__Exercise objective__. Only the lines below starting at the one containing "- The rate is" and ending at the one containing "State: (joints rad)" belong in the answer, each copied exactly.
======== Source material ========
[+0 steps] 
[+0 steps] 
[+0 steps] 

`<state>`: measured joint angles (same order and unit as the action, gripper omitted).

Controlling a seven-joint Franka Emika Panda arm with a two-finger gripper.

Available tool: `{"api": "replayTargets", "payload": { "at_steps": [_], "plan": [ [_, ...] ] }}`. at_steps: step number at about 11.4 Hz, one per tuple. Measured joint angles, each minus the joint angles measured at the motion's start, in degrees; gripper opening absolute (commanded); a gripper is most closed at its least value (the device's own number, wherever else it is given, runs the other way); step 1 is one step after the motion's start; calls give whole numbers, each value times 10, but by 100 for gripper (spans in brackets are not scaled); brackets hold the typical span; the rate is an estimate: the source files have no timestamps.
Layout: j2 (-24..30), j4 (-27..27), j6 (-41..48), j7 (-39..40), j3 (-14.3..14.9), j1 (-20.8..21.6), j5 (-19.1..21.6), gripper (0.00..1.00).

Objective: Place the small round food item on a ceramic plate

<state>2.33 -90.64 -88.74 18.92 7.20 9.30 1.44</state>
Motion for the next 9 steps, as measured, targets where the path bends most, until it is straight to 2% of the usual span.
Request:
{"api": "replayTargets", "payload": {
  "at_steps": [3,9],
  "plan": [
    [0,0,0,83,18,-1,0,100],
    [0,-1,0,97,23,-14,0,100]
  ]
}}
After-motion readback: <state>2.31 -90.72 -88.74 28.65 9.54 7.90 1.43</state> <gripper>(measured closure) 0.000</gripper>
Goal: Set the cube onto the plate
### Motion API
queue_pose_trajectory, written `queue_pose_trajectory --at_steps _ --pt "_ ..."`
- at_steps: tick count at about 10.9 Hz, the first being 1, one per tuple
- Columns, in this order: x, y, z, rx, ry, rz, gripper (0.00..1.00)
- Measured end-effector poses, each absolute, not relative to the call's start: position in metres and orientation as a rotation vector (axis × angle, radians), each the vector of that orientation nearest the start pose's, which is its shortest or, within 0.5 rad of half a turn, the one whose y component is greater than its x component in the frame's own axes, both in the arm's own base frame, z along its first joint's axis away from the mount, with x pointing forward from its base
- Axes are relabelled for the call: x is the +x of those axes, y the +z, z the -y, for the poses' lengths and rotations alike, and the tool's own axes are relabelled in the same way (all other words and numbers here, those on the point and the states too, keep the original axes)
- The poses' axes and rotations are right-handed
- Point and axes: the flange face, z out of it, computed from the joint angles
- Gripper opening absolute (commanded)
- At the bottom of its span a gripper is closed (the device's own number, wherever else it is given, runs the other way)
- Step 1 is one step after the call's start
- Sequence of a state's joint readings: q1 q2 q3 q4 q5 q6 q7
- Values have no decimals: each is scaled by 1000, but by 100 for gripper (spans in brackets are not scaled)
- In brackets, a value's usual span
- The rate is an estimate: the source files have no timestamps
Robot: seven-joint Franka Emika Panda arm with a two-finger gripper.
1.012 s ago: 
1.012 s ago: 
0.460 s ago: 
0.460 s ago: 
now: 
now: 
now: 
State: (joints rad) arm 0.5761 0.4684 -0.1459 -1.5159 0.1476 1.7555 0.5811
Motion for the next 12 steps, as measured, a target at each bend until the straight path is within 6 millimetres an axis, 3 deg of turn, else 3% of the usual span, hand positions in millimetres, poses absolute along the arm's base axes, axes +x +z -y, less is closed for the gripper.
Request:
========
__Exercise solution__.
- The rate is an estimate: the source files have no timestamps
Robot: seven-joint Franka Emika Panda arm with a two-finger gripper.
1.012 s ago: 
1.012 s ago: 
0.460 s ago: 
0.460 s ago: 
now: 
now: 
now: 
State: (joints rad) arm 0.5761 0.4684 -0.1459 -1.5159 0.1476 1.7555 0.5811

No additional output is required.